施耐德教授已经摘掉了呼吸面罩,指间夹着一支雪茄,声音恢复了低沉平稳,却带着一丝冷意:
“看来,让他们晒太阳反省,是个正确的决定。至少,他们没机会在船舱里制造第二次‘惊喜’了。”
昂热校长吐出一口烟圈,眼神深邃:“天才和疯子只有一线之隔,而我们的装备部,总是稳稳地站在疯子那一边。希望这几天的日光和海风,能让他们发热的头脑冷静一下。”
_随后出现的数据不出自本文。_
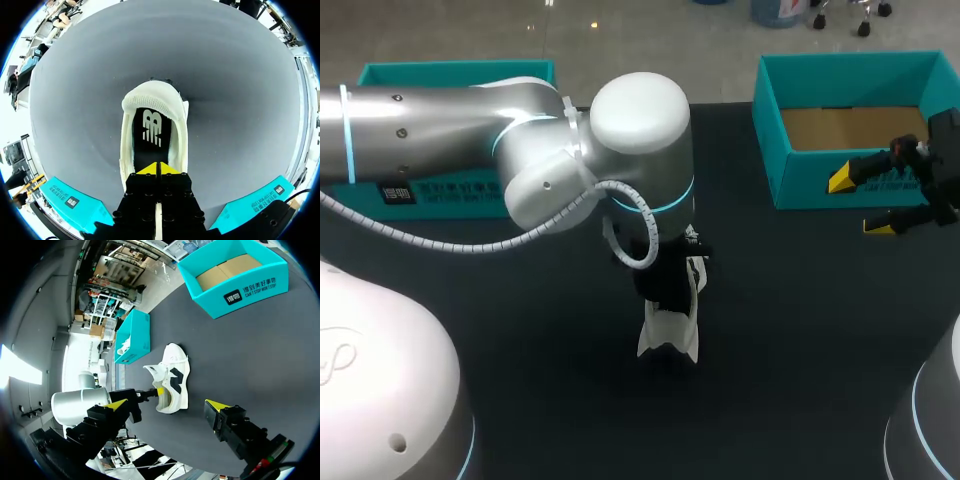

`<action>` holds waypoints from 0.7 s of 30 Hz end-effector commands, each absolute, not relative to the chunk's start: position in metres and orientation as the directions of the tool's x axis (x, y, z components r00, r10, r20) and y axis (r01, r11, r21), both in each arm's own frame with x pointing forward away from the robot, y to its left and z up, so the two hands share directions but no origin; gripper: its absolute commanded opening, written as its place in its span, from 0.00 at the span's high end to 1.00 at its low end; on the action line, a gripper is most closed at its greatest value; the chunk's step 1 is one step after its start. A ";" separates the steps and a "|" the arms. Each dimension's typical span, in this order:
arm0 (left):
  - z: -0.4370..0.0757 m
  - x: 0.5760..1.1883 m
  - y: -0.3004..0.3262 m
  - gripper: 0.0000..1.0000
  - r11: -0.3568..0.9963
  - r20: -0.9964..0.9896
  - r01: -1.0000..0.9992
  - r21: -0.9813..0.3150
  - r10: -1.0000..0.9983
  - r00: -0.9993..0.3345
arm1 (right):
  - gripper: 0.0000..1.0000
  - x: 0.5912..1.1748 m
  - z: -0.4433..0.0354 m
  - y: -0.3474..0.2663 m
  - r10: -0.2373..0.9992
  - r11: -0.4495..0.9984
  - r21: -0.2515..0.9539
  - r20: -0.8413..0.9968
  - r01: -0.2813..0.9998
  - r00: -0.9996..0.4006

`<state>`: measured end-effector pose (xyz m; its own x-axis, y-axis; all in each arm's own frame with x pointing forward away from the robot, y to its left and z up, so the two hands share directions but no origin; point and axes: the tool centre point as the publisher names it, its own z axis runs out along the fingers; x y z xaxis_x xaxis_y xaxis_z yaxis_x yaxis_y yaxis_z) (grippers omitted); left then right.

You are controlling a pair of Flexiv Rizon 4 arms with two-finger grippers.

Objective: Take the shoe out of the shoebox, open the shoe tongue, remove and reinsert the insole, then place the shoe into the shoebox

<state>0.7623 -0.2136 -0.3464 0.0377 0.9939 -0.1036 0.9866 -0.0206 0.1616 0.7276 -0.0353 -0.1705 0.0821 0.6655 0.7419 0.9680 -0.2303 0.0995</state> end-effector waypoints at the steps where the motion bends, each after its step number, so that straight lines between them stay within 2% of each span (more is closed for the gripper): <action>1: -0.348 0.763 -0.214 1.00 -0.038 -0.093 0.986 0.164 0.994 0.054 | 0.00 0.727 -0.171 -0.035 0.667 -0.232 0.099 0.740 0.968 0.084; 6: -0.351 0.770 -0.219 1.00 -0.083 -0.061 0.969 0.234 0.993 0.099 | 0.00 0.727 -0.171 -0.035 0.667 -0.232 0.099 0.740 0.968 0.084; 13: -0.353 0.783 -0.220 1.00 -0.090 -0.056 0.963 0.254 0.993 0.108 | 0.00 0.727 -0.171 -0.035 0.667 -0.232 0.099 0.740 0.968 0.084; 14: -0.353 0.785 -0.220 0.95 -0.081 -0.056 0.962 0.260 0.994 0.099 | 0.00 0.727 -0.171 -0.035 0.667 -0.232 0.099 0.740 0.968 0.084; 15: -0.353 0.786 -0.220 0.72 -0.080 -0.056 0.963 0.259 0.994 0.098 | 0.00 0.727 -0.171 -0.035 0.667 -0.232 0.099 0.740 0.968 0.084; 16: -0.354 0.787 -0.220 0.53 -0.077 -0.055 0.963 0.259 0.994 0.094 | 0.00 0.727 -0.171 -0.035 0.667 -0.232 0.099 0.740 0.968 0.084; 17: -0.355 0.788 -0.220 0.10 -0.073 -0.055 0.964 0.257 0.994 0.090 | 0.00 0.727 -0.171 -0.035 0.667 -0.232 0.099 0.740 0.968 0.084; 18: -0.355 0.788 -0.220 0.00 -0.073 -0.055 0.965 0.253 0.994 0.090 | 0.00 0.727 -0.171 -0.035 0.667 -0.232 0.099 0.740 0.968 0.084; 21: -0.357 0.790 -0.221 0.00 -0.073 -0.051 0.965 0.251 0.995 0.089 | 0.00 0.727 -0.171 -0.035 0.667 -0.232 0.099 0.740 0.968 0.084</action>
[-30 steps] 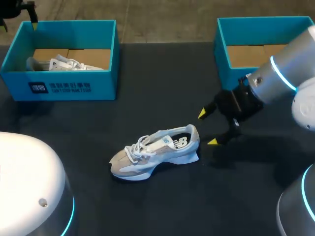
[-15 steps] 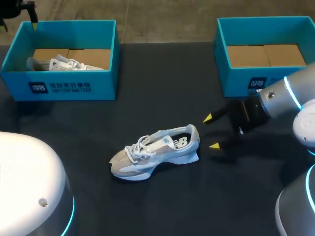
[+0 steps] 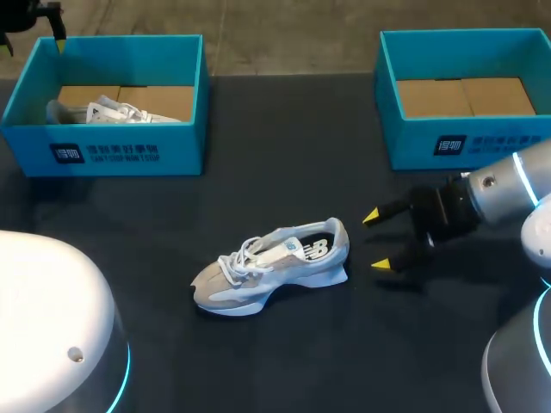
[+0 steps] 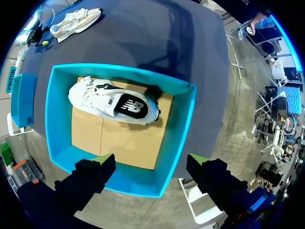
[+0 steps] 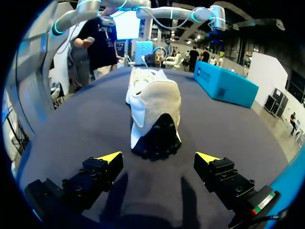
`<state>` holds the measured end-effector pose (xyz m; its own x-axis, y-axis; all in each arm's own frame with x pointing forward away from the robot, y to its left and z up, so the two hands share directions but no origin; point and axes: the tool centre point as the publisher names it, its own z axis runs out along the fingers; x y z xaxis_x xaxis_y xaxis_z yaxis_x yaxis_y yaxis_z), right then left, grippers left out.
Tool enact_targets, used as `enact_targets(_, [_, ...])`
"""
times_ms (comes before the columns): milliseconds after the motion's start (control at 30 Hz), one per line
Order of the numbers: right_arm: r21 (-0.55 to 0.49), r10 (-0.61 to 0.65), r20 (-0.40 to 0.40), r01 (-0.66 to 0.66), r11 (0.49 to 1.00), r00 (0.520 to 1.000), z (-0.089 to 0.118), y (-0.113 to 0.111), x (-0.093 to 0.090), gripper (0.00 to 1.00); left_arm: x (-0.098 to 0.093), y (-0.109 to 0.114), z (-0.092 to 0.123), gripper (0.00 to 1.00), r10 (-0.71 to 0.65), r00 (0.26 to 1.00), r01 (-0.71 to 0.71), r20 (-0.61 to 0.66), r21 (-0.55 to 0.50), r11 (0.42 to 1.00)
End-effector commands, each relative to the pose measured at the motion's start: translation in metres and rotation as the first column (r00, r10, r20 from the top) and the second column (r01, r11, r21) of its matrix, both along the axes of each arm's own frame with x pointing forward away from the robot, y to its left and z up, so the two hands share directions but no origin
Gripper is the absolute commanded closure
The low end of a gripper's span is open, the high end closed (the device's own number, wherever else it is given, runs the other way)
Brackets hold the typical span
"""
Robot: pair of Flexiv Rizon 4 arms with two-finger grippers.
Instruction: Take the shoe out of the shoebox, open the shoe tongue, remove and reinsert the insole, then place the shoe into the shoebox
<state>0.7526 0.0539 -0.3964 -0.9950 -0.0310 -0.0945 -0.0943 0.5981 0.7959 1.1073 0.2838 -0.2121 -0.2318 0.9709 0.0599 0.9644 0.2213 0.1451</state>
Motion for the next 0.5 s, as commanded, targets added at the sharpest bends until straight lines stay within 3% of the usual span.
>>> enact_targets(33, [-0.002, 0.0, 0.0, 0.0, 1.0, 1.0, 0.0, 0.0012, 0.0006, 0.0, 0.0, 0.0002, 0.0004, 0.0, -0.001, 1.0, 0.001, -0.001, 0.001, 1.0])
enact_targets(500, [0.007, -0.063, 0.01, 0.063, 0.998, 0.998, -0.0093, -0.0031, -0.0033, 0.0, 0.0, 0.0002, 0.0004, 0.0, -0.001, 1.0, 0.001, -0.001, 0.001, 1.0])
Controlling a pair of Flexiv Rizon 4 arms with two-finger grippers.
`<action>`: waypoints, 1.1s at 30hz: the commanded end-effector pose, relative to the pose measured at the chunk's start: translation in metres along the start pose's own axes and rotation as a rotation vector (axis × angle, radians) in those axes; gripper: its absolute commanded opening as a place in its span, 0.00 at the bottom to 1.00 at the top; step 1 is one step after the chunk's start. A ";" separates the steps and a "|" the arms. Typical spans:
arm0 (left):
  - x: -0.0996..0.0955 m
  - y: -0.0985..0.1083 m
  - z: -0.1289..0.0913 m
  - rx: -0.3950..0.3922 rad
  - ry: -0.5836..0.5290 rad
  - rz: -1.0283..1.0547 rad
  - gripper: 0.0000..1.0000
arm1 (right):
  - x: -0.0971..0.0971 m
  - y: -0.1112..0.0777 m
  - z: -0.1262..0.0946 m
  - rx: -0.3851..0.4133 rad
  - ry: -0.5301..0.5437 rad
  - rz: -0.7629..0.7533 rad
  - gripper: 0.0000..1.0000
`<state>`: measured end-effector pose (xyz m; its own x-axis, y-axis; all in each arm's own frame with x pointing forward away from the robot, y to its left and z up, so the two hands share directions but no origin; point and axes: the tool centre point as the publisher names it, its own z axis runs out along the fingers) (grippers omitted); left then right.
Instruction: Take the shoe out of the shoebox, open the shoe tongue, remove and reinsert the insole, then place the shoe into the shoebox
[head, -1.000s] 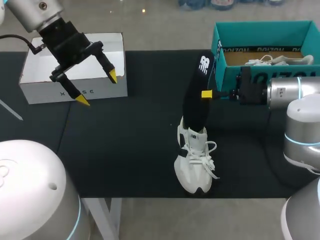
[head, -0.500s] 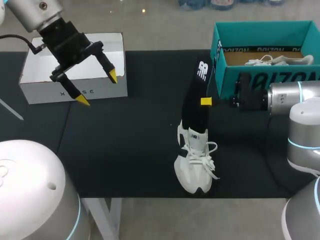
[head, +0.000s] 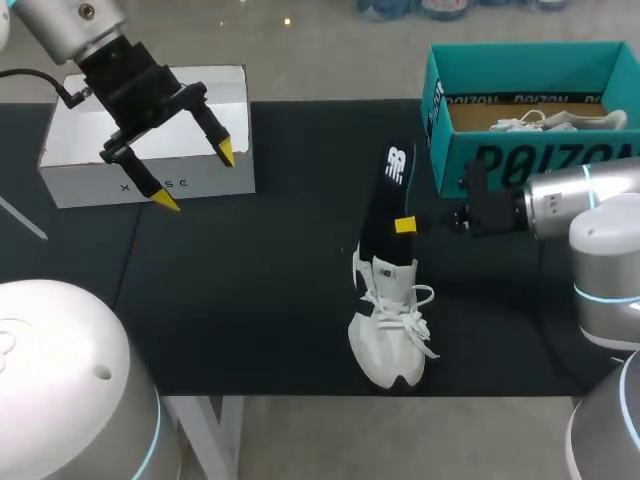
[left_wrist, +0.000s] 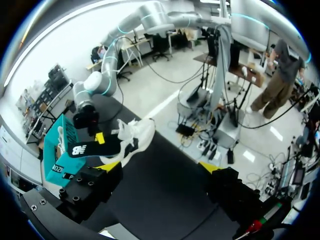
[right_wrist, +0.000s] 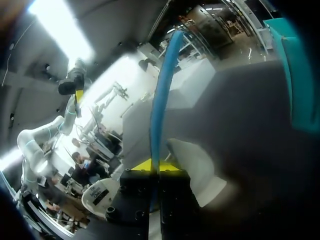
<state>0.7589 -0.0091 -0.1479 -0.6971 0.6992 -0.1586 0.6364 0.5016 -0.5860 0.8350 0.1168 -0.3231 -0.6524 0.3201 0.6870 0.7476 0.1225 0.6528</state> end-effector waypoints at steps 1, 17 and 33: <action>-0.001 0.000 -0.001 -0.002 0.004 0.000 1.00 | -0.001 -0.008 0.004 0.041 -0.049 0.026 0.00; -0.001 0.000 -0.001 -0.002 0.004 0.000 1.00 | -0.002 -0.009 0.005 0.049 -0.042 0.025 0.00; -0.001 0.000 -0.001 -0.002 0.004 0.000 1.00 | -0.002 -0.009 0.005 0.049 -0.042 0.025 0.00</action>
<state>0.7590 -0.0091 -0.1477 -0.6970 0.6994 -0.1586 0.6366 0.5016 -0.5858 0.8304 0.1184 -0.3313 -0.6284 0.3608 0.6891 0.7695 0.1585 0.6187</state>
路明非挠了挠头,看着希望他们真的能学乖吧……不然,下次可能连校长求情都不管用了。”
甲板上的“囚徒”们还在与脚镣、烈日和周围冰冷的目光作着斗争,继续朝着大西洋深处那个神秘的坐标点驶去。所有人都明白,真正的危险或许还在前方,但首先得确保自己不会从内部被这群“自己人”给提前送走。